Researchers have created a prognostic index specific to Burkitt lymphoma (BL) that will allow for simplified stratification and comparison of risk distribution in geographically diverse cohorts. Adam J. Olszewski, MD, of Lifespan Cancer Institute at Rhode Island Hospital and the Warren Alpert Medical School of Brown University, presented information on the new prognostic index (BL-IPI) at the 2020 ASH Annual Meeting.
“Unfortunately, the traditional International Prognostic Index [IPI] is not very useful in this disease primarily because BL is quite different from diffuse large B-cell lymphoma,” Dr. Olszewski said. “It presents at a younger age, the vast majority of patients present with advanced disease and abnormal lactate dehydrogenase [LDH] levels, which means these factors are not useful in identifying patients that are truly high risk.”
The prognostic index was derived using a large real-world evidence cohort of 633 U.S. adults treated for BL from 2009 to 2018. The primary outcome was progression-free survival (PFS), defined as the time from diagnosis until recurrence, progression, death, or censoring. The researchers identified optimal prognostic cutoffs of age 40 or older, LDH >3 times the upper limit of normal (ULN), hemoglobin <11.5 g/dL, and albumin <3.5 g/dL.
The multivariable model established four independent factors prognostic of disease severity: age 40 and older, LDH >3 times ULN, ECOG performance status of 2 or more, and central nervous system (CNS) involvement. Of note, adding stage did not enhance the model. The model categorized the 633 patients in the derivation cohort as:
- low-risk (0 factors; 18%)
- intermediate-risk (1 factor; 36%)
- high-risk (2-4 factors; 46%)
The rates of three-year PFS were 92% for low-risk, 72% for intermediate-risk, and 53% for high-risk patients (p<0.001). For overall survival (OS), rates were 96%, 76%, and 59%, respectively, for the three risk groups (p<0.001).
The researchers also found that the index discriminated outcomes in patients with or without HIV, in those with MYC rearrangements, or those who had been treated with rituximab. BL-IPI also discriminated survival regardless of first-line chemotherapy.
The performance of the prognostic index was validated in an external retrospective dataset of 457 patients treated in centers in the United Kingdom, Scandinavia, Canada, and Australia. In the validation cohort, fewer patients had CNS involvement, while more patients had a performance status or 2 or more and had received treatment with cyclophosphamide, vincristine, doxorubicin, high-dose methotrexate/ifosfamide, etoposide, and high-dose cytarabine (CODOX-M/IVAC).
The BL-IPI categories were of similar size in the international validation cohort: 15% of patients were low-risk, 35% were intermediate-risk, and 50% were high-risk.
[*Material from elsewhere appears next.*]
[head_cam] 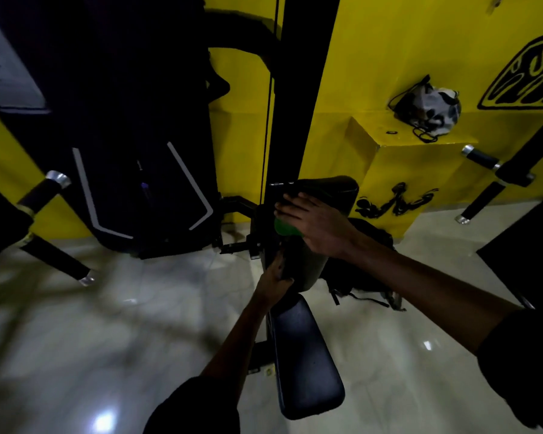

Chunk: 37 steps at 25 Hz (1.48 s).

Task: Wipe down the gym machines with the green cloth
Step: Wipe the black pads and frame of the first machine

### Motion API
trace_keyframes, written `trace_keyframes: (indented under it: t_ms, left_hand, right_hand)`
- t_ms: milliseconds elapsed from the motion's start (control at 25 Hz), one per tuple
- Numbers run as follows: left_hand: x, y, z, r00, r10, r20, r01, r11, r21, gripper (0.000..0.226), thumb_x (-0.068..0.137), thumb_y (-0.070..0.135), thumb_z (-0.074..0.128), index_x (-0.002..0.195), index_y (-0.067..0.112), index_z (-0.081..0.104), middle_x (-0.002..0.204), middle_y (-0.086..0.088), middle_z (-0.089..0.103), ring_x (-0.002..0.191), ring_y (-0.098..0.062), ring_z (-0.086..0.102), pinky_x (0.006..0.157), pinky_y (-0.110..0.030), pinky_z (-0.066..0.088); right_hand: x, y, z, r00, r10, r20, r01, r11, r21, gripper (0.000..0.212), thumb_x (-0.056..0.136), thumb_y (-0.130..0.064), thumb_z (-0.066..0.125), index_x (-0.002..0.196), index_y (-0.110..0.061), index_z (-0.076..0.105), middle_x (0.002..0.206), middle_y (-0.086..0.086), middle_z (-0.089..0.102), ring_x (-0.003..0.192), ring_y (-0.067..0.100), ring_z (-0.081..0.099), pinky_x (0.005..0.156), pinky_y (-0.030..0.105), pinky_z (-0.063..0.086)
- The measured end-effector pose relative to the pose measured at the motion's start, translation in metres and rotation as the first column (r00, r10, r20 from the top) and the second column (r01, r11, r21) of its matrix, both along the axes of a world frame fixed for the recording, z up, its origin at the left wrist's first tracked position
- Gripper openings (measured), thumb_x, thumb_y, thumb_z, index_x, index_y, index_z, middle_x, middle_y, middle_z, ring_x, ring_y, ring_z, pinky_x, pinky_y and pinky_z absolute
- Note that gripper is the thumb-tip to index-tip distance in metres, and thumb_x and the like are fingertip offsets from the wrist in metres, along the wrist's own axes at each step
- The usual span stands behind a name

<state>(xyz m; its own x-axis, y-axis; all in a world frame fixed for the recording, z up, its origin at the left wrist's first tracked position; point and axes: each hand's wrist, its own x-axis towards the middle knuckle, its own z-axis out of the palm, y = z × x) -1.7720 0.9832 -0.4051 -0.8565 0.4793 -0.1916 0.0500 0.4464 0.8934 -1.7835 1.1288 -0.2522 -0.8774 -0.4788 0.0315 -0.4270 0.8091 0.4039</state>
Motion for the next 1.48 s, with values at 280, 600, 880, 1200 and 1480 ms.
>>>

The investigators also reported that the index provided similar risk discrimination. PFS and OS estimates at three years were higher in the international cohort compared with the U.S. cohort. Three-year PFS was 96% for low-risk, 82% for intermediate-risk, and 63% for high-risk patients (p<0.001), while OS was 99%, 85%, and 64%, respectively (p<0.001). However, the prognostic index remained predictive in subsets of patients that received rituximab (p<0.001) and in those with advanced stage disease (p<0.001).
Based on these results, Dr. Olszewski said that low-risk patients could be targeted for treatment de-escalation in future studies, while high-risk groups with a low cure rate on current therapies would need new approaches.
The authors report no relevant conflicts of interest.
Olszewski AJ, Jakobsen LH, Collins GP, et al. The Burkitt Lymphoma International Prognostic Index (BL-IPI). Abstract #705. Presented at the 2020 American Society of Hematology Annual Meeting, December 7, 2020.